• What to produce:
Once the line containing "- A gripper" is found in the entries below, reproduce it and every line after it, stopping at and including the line containing "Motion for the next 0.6"; reproduce nothing else, and keep each line exact.

========================================

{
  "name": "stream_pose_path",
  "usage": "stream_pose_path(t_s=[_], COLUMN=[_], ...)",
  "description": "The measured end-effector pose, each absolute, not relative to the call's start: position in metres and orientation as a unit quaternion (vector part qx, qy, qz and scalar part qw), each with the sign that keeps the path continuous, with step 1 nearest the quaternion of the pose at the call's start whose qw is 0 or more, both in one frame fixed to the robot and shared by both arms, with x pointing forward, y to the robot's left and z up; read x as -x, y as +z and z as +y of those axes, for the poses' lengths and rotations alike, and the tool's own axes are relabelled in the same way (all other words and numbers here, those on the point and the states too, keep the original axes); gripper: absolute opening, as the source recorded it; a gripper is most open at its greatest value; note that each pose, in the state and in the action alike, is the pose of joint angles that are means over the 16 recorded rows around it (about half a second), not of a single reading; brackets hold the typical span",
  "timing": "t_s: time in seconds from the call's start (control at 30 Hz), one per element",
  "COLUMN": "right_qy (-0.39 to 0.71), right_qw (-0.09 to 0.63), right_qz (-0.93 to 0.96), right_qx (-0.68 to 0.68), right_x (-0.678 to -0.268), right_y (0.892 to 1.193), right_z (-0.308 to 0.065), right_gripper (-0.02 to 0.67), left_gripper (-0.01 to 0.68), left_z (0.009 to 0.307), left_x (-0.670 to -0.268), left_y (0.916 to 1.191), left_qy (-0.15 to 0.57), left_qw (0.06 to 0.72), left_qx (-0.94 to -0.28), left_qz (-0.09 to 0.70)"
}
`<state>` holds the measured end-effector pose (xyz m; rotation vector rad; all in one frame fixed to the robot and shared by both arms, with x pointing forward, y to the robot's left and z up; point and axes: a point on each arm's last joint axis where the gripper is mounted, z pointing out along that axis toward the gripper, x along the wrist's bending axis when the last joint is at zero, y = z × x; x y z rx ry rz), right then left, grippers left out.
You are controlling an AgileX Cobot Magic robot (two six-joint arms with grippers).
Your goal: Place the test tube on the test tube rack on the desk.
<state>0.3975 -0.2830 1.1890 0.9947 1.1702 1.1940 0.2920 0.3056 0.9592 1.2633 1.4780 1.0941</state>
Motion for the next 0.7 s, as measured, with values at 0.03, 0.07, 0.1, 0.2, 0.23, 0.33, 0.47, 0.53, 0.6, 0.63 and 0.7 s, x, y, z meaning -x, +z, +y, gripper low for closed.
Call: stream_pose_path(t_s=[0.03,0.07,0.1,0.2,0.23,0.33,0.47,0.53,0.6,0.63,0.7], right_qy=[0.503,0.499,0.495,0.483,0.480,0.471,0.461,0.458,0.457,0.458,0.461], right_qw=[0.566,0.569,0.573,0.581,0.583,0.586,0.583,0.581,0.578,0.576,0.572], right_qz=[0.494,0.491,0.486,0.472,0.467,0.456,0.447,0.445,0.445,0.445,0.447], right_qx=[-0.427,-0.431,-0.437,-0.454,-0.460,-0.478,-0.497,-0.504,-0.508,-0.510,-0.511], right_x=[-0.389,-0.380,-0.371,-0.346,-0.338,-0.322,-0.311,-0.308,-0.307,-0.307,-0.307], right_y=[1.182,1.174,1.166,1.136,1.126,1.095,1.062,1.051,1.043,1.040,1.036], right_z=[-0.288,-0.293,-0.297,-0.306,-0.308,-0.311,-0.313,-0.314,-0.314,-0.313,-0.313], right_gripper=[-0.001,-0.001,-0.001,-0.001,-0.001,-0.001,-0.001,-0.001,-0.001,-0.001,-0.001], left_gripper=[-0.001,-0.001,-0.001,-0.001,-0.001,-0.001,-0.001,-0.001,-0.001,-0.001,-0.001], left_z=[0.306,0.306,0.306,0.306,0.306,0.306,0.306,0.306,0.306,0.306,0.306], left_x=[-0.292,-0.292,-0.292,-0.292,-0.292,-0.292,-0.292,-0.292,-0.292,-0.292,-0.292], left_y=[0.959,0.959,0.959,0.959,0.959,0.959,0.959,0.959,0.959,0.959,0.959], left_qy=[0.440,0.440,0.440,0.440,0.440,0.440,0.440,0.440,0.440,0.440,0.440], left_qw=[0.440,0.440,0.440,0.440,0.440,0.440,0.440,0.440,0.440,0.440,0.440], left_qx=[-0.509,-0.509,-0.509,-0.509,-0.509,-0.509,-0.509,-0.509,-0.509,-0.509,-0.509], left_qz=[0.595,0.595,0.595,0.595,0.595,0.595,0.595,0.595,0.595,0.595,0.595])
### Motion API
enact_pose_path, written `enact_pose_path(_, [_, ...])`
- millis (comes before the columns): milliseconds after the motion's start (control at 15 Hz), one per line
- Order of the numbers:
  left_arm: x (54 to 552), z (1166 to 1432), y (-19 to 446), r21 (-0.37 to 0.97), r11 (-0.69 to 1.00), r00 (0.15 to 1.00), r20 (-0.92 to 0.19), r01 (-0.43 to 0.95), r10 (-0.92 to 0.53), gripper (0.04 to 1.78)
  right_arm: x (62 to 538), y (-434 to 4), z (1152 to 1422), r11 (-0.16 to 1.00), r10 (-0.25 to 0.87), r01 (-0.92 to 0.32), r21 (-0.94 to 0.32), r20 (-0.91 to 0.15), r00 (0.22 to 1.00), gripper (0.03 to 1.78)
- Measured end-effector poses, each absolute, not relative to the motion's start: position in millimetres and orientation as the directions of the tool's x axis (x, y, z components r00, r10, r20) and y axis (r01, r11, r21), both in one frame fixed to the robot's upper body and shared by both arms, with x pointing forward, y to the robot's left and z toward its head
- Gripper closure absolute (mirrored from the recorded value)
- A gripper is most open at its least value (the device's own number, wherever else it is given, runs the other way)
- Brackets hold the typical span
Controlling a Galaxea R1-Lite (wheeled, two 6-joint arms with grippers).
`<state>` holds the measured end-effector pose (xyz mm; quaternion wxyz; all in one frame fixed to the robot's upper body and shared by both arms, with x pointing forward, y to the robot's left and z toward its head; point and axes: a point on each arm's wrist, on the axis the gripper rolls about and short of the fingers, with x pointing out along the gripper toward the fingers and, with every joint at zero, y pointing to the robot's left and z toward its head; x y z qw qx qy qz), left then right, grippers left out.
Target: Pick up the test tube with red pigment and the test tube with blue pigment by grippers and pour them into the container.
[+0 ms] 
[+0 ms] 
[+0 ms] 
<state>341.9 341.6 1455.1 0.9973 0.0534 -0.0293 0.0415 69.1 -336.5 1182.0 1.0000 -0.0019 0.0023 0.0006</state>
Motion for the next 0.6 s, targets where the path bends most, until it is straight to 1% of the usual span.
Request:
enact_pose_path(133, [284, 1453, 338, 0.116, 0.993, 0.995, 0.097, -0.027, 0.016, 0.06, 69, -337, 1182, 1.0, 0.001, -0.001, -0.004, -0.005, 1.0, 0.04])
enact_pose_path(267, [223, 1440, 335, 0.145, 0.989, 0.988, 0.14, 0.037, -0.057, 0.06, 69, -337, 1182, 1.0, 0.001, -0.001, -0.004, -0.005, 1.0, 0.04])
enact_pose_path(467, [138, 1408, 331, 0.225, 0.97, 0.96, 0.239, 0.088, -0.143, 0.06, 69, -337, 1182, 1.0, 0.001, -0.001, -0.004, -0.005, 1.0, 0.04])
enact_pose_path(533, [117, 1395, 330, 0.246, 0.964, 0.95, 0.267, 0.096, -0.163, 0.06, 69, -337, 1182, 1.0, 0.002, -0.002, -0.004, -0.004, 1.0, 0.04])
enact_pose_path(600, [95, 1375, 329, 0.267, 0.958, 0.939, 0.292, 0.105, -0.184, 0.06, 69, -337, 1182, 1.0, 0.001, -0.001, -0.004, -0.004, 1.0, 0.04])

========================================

• Task response:
- A gripper is most open at its least value (the device's own number, wherever else it is given, runs the other way)
- Brackets hold the typical span
Controlling a Galaxea R1-Lite (wheeled, two 6-joint arms with grippers).
`<state>` holds the measured end-effector pose (xyz mm; quaternion wxyz; all in one frame fixed to the robot's upper body and shared by both arms, with x pointing forward, y to the robot's left and z toward its head; point and axes: a point on each arm's wrist, on the axis the gripper rolls about and short of the fingers, with x pointing out along the gripper toward the fingers and, with every joint at zero, y pointing to the robot's left and z toward its head; x y z qw qx qy qz), left then right, grippers left out.
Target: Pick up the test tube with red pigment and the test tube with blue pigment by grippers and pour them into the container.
[+0 ms] 
[+0 ms] 
[+0 ms] 
<state>341.9 341.6 1455.1 0.9973 0.0534 -0.0293 0.0415 69.1 -336.5 1182.0 1.0000 -0.0019 0.0023 0.0006</state>
Motion for the next 0.6 s, targets where the path bends most, until it is straight to 1% of the usual span.

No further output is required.